Parks Canada says it’s seeing encouraging signs of dune regrowth in Prince Edward Island National Park — and some of the credit goes to beachgoers who stay off them.
Kerry-Lynn Atkinson, a landscape ecologist with Parks Canada, said marram grass, beach pea and sea rocket are all starting to re-establish along the baby dunes after damage from post-tropical storm Fiona in September 2022.
“Their rhizomes, their roots, they all start to kind of hold, to stand together. I think of them as like a spider web or a net of some sort,” she said.
“And then as those plants get bigger, the sand that’s deposited onto the beach starts to build up behind those plants. And it seems like such a small, intricate process, and it really is. But that’s how we get the start of a great big huge dune like you’ll see out in Greenwich.”

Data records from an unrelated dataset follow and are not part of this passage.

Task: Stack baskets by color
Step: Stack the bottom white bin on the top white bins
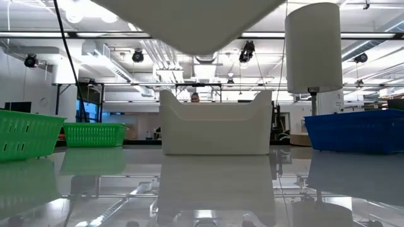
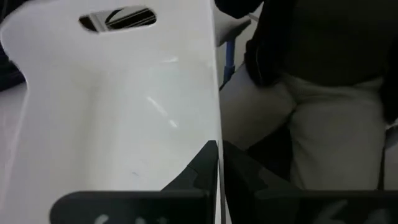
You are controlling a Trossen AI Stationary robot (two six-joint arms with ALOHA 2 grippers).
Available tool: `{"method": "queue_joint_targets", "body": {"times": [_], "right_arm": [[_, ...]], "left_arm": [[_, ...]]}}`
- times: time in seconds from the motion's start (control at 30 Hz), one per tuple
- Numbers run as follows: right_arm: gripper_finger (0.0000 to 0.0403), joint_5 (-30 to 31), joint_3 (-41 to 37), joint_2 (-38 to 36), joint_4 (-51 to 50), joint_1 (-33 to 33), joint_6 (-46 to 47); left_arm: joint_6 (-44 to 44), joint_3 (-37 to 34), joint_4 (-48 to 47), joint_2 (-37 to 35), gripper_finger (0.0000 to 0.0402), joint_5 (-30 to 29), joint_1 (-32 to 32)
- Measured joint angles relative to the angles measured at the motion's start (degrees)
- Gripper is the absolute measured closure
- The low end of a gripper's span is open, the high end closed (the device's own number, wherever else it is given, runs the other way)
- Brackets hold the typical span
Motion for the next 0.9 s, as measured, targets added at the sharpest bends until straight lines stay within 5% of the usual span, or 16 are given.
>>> {"method": "queue_joint_targets", "body": {"times": [0.47, 0.9], "right_arm": [[0.0178, -17.2, 12.3, 16.8, -1.6, 0.2, -12.3], [0.0217, -19.7, 29.1, 29.7, -21.0, 2.4, -25.4]], "left_arm": [[10.2, -0.2, -0.5, 0.0, 0.0401, -0.2, 0.4], [9.7, -0.3, -0.1, 0.0, 0.0402, -3.2, 0.7]]}}
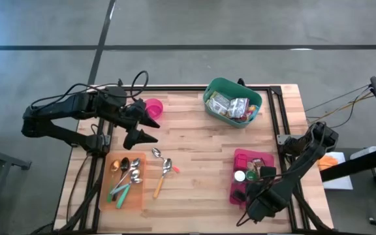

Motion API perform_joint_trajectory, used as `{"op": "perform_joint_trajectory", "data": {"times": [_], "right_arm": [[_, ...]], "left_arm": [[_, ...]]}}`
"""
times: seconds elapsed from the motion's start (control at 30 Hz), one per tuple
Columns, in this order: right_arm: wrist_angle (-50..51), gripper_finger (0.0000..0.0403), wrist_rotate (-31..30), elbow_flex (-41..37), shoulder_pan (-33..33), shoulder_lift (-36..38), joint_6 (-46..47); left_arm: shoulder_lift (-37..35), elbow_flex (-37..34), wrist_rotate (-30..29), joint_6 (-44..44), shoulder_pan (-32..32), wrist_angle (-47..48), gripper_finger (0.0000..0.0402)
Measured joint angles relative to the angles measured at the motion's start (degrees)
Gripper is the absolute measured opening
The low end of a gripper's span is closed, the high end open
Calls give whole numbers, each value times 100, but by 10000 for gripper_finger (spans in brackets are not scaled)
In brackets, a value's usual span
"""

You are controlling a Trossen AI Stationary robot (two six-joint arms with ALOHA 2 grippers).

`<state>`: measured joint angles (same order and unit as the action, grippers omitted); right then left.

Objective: Pick & Place Food Item
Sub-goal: Put the orange seasoning bag into the pink bin

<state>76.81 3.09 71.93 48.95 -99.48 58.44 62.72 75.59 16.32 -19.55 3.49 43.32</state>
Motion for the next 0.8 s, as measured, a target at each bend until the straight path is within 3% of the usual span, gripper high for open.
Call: {"op": "perform_joint_trajectory", "data": {"times": [0.8], "right_arm": [[-361, 364, -174, -1076, -37, -12, 6]], "left_arm": [[0, 0, 0, 182, 2, 28, 341]]}}
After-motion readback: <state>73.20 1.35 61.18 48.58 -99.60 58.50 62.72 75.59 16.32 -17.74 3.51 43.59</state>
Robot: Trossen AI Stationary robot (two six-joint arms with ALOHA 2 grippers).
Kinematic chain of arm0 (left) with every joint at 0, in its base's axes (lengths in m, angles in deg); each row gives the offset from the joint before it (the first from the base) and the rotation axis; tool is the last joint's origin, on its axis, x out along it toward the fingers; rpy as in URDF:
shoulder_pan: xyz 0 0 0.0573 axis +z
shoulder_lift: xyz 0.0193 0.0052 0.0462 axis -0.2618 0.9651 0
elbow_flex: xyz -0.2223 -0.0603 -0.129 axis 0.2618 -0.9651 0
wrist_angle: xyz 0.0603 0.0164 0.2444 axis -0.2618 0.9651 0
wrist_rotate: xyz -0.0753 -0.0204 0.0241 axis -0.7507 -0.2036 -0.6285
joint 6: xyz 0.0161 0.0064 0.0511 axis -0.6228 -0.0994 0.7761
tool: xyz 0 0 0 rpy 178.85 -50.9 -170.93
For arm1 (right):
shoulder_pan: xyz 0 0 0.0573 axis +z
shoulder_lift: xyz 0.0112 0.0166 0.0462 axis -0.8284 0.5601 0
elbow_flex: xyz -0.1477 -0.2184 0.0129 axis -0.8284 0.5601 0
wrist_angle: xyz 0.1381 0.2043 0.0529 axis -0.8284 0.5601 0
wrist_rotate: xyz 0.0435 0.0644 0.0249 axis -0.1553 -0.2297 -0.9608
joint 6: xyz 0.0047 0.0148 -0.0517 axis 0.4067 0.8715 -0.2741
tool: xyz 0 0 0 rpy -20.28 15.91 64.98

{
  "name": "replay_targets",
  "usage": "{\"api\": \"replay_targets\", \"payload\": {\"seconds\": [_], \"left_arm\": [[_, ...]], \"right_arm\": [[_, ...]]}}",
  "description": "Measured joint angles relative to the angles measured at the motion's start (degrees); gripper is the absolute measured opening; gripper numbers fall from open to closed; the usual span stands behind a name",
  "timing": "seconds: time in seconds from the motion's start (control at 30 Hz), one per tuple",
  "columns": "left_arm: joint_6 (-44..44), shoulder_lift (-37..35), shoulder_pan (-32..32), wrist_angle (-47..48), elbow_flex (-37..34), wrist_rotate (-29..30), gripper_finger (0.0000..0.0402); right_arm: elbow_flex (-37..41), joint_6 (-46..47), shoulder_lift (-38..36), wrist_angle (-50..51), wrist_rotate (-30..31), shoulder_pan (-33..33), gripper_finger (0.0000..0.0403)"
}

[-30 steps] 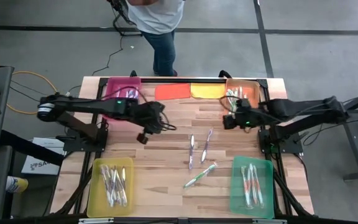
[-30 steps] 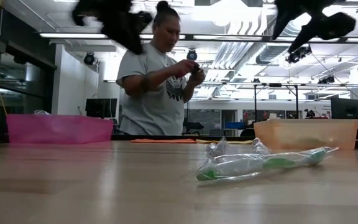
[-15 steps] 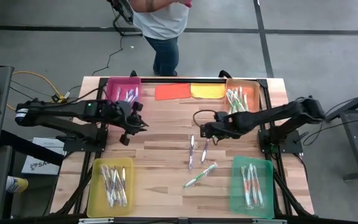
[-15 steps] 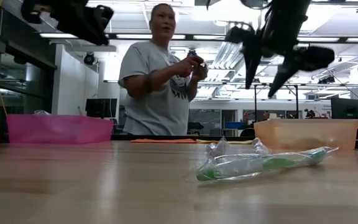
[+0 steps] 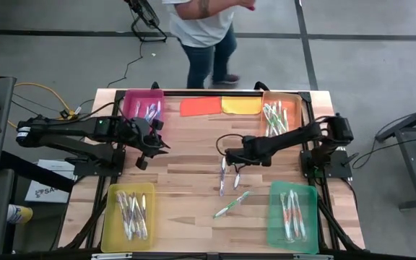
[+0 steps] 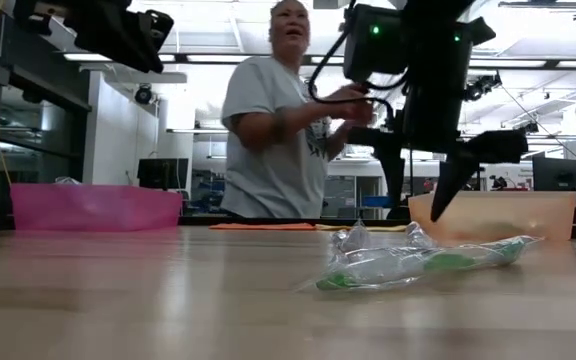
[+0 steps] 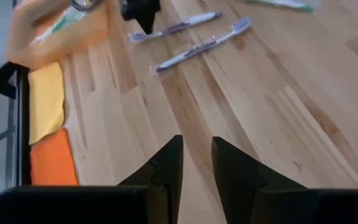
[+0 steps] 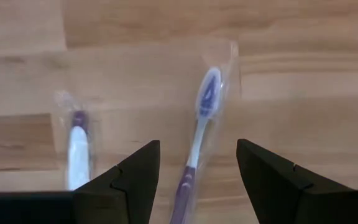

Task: Pick & Place Toothbrushes
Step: Put the purple toothbrush into the yellow bin

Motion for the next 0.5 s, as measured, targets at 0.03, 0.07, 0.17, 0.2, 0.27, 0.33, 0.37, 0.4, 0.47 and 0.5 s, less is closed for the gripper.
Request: {"api": "replay_targets", "payload": {"seconds": [0.03, 0.07, 0.17, 0.2, 0.27, 0.33, 0.37, 0.4, 0.47, 0.5], "left_arm": [[-0.2, 0.0, 0.0, -0.2, 0.0, 0.0, 0.008], [-0.4, 0.0, 0.0, -0.1, 0.0, -0.1, 0.008], [-1.5, 0.0, 0.0, -0.1, 0.0, -0.1, 0.008], [-1.6, 0.0, 0.0, 0.0, 0.0, -0.1, 0.008], [-1.6, 0.0, 0.0, -0.1, 0.0, -0.1, 0.008], [-1.6, 0.0, 0.0, 0.0, 0.0, -0.1, 0.008], [-1.7, 0.0, 0.0, -0.1, 0.0, -0.1, 0.008], [-1.7, 0.0, 0.0, 0.0, 0.0, -0.1, 0.008], [-1.7, 0.0, 0.0, 0.0, 0.0, -0.1, 0.008], [-1.7, 0.0, 0.0, -0.1, 0.0, -0.1, 0.008]], "right_arm": [[0.0, 0.2, 0.5, -0.2, -0.3, 0.0, 0.0207], [0.0, 0.2, 0.9, -0.4, -0.8, 0.0, 0.0206], [0.0, 0.2, 1.9, -0.5, -2.5, 0.0, 0.0196], [0.0, 0.1, 2.3, -0.6, -2.8, 0.1, 0.019], [0.0, 0.1, 2.6, -0.8, -3.0, 0.1, 0.0173], [0.0, 0.0, 2.6, -0.8, -2.9, 0.1, 0.0152], [0.0, 0.0, 2.6, -0.8, -2.9, 0.1, 0.0141], [0.0, 0.0, 2.6, -0.8, -2.9, 0.1, 0.013], [0.0, -0.3, 2.6, -0.8, -2.8, 0.1, 0.0108], [0.0, -0.4, 2.6, -0.8, -2.8, 0.1, 0.0096]]}}
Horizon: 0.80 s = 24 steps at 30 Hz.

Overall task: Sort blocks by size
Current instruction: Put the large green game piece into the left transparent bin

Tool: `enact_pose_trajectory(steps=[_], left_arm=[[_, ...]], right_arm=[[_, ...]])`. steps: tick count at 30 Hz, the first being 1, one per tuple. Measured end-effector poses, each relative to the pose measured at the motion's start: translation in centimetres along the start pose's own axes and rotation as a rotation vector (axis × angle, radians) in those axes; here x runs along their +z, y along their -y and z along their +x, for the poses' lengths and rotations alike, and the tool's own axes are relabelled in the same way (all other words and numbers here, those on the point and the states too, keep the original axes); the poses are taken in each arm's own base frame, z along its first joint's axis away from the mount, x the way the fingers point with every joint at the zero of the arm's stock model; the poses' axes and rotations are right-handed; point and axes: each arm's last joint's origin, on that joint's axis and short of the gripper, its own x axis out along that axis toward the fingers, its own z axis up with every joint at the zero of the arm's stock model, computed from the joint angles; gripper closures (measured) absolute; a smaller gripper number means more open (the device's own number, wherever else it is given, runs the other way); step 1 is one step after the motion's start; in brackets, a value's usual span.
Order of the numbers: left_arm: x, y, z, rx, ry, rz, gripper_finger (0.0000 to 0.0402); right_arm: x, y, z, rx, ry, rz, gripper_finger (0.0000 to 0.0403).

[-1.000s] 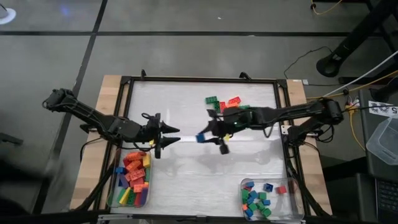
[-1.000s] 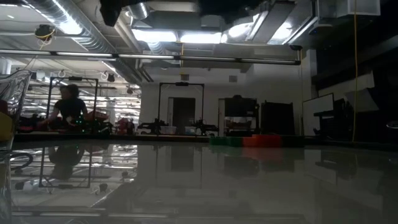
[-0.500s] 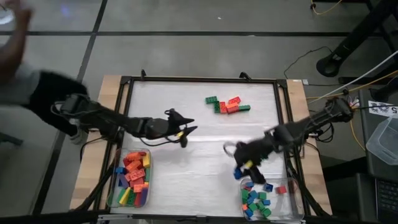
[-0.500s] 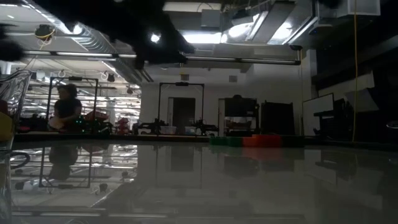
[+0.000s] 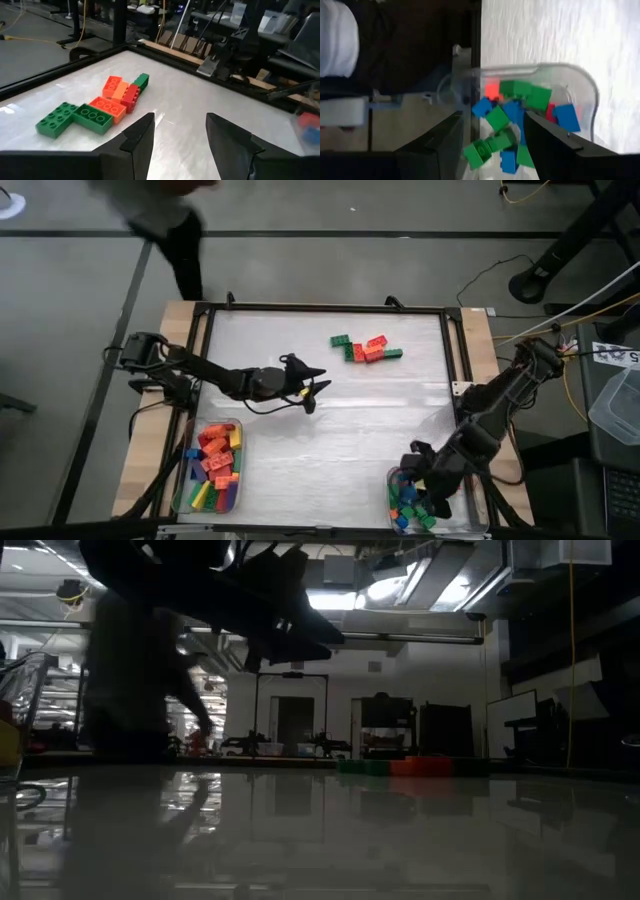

Sand dunes help protect P.E.I. from the effects of coastal erosion. Atkinson said it will still be at least a decade before most of the landscape recovers from Fiona.
She said the dunes at Greenwich, on P.E.I.’s North Shore near St. Peters Bay, have made the most progress, but they also were the least damaged of the 65 kilometres of shoreline in the national park.
The beaches at Cavendish and Brackley saw the most damage.
Atkinson said those dunes see the most foot traffic, and that can slow recovery.
Parks Canada is appreciative of the people who stay off the dunes, she said.
“We put in a lot of effort to help to conserve this sensitive ecosystem,” Atkinson said. “So things like authorized dune-crossing locations, compliance personnel on staff, physical barriers, educational signage and full dune closures, those are all part of the enhanced enforcements that have been put into place to protect this ecosystem.”